Bahuet juga memaparkan salah satu contoh penguatan peran bank Pembangunan Daerah (BPD) dalam pencapaian SDGs yakni kerjasama dengan BPD NTT dalam program UNDP Sparc. Disampaikan lebih lanjut dalam sesi panel diskusi bahwa BPD NTT juga telah mengembangkan skema kerjasama lain dengan UNDP dalam penerapan Corporate Social Responsibility (CSR) yang sejalan dengan SDGs dengan menyediakan air bersih dan listrik bagi masyarakat.

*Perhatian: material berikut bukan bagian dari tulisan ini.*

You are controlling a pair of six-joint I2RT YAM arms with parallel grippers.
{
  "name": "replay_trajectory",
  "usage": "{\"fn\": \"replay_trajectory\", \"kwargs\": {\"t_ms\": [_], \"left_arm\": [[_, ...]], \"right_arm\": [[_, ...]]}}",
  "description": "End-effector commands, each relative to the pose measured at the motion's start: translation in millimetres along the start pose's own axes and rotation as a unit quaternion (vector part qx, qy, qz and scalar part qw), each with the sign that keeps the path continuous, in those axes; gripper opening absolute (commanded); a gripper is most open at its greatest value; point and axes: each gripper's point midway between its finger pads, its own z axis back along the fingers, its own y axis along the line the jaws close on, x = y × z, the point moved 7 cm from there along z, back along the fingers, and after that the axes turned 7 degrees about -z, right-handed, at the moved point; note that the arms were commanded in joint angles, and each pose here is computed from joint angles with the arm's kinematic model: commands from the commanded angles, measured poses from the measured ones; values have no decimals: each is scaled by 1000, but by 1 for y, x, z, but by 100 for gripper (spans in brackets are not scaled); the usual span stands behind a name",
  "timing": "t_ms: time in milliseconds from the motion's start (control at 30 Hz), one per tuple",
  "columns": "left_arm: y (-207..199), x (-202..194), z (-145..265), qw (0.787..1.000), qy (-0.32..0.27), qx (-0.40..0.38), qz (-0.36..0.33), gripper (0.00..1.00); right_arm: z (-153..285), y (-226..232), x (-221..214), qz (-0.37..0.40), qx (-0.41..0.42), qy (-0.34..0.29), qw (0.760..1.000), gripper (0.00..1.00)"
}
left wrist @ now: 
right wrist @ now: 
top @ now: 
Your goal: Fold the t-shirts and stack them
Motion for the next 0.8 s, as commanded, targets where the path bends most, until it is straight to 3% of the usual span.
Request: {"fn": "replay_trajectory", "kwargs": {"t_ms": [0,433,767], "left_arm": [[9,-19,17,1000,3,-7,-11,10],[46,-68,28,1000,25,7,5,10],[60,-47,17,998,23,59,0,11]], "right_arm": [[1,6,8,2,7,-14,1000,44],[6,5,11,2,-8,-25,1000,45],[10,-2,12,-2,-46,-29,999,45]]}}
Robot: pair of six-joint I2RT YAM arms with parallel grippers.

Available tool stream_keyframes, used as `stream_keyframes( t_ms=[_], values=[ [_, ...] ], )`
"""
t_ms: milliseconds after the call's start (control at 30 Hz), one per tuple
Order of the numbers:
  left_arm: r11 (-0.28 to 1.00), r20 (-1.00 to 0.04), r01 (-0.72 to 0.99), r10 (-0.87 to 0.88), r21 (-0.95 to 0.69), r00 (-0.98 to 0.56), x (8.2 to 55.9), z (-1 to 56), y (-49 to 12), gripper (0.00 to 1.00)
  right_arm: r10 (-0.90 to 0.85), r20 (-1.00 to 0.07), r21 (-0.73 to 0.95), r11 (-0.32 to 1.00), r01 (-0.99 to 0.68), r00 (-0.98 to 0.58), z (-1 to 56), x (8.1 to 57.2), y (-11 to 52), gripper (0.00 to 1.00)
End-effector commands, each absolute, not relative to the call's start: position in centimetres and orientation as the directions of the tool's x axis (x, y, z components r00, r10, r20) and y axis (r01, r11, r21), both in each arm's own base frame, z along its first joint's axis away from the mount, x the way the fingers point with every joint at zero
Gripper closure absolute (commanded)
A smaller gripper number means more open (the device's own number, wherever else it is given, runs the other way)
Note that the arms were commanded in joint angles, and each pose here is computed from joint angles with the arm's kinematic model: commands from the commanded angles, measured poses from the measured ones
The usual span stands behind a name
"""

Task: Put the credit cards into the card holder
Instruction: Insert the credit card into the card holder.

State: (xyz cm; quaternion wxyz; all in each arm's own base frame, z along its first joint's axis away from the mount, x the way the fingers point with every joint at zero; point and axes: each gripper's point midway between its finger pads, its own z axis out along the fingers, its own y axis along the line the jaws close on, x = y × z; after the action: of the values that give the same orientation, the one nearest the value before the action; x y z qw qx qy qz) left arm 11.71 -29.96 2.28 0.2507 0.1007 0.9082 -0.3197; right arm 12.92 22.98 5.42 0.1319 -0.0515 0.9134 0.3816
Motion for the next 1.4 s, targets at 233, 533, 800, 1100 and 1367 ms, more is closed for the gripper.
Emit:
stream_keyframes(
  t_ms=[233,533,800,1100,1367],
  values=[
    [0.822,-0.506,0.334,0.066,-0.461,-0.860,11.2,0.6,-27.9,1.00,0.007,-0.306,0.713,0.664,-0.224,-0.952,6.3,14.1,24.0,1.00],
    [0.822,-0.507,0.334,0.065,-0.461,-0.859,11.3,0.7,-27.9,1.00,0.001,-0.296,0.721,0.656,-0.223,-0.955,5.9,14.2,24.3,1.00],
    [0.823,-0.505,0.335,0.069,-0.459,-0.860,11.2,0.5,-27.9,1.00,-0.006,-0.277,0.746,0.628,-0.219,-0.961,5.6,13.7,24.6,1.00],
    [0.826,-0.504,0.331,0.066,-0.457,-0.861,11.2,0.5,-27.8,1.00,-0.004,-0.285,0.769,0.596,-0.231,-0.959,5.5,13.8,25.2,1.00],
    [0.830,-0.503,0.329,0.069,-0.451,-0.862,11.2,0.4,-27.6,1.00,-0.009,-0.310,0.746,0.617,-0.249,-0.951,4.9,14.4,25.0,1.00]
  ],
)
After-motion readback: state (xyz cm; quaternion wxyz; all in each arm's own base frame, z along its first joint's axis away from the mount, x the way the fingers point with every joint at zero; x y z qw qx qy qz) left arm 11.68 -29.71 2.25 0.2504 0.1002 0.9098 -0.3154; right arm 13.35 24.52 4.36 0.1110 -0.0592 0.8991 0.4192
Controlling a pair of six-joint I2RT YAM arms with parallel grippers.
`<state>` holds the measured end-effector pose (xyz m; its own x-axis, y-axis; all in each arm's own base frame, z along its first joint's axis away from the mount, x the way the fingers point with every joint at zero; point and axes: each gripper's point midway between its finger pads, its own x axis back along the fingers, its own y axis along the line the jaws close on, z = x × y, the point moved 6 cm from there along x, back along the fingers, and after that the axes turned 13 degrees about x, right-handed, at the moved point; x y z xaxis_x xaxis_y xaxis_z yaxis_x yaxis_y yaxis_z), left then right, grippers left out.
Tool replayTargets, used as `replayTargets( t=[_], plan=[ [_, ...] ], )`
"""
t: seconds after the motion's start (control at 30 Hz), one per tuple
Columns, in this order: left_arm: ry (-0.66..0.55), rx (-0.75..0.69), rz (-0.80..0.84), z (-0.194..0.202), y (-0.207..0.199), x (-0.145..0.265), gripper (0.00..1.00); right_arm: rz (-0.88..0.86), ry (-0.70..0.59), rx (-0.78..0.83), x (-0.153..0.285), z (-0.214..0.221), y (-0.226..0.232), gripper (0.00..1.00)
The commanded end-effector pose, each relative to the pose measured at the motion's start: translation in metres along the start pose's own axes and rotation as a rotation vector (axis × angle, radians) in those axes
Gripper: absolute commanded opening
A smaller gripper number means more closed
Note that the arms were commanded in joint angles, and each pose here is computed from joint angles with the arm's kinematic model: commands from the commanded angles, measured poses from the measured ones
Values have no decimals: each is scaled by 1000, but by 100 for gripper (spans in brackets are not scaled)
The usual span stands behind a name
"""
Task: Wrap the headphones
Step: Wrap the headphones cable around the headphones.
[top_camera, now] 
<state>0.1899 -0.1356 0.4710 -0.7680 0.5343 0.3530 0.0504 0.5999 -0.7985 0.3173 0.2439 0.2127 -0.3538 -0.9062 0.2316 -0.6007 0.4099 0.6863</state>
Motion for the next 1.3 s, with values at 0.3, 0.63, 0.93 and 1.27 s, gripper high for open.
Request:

Kerjasama antara BPD NTT dan UNDP ini nantinya diharapkan dapat terintegrasi dengan program Transformasi BPD yang merupakan inisiatif strategis dari OJK; yang tidak hanya meningkatkan kinerja, ketahanan dan daya saing kelompok BPD, tetapi juga berdampak besar bagi pembangunan ekonomi daerah dan masyarakat disekitarnya.
Selain inklusi keuangan, Muliaman berharap kerjasama antara OJK dan UNDP dapat dilakukan di berbagai area kerjasama diantaranya pemberdayaan microfinance dan penerapan keuangan berkelanjutan terkait Climate Action Goal (sektor perbankan, pasar modal dan industri keuangan non-bank).
Dengan adanya rencana kerjasama antara OJK dan UNDP Indonesia diharapkan akan mendorong kolaborasi pemerintah, sektor swasta, mitra pembangunan dan pemangku kepentingan lainnya untuk memberikan kontribusi bersama dalam pertumbuhan ekonomi berkelanjutan serta mendukung pencapaian tujuan pembangunan berkelanjutan (SDGs) di Indonesia.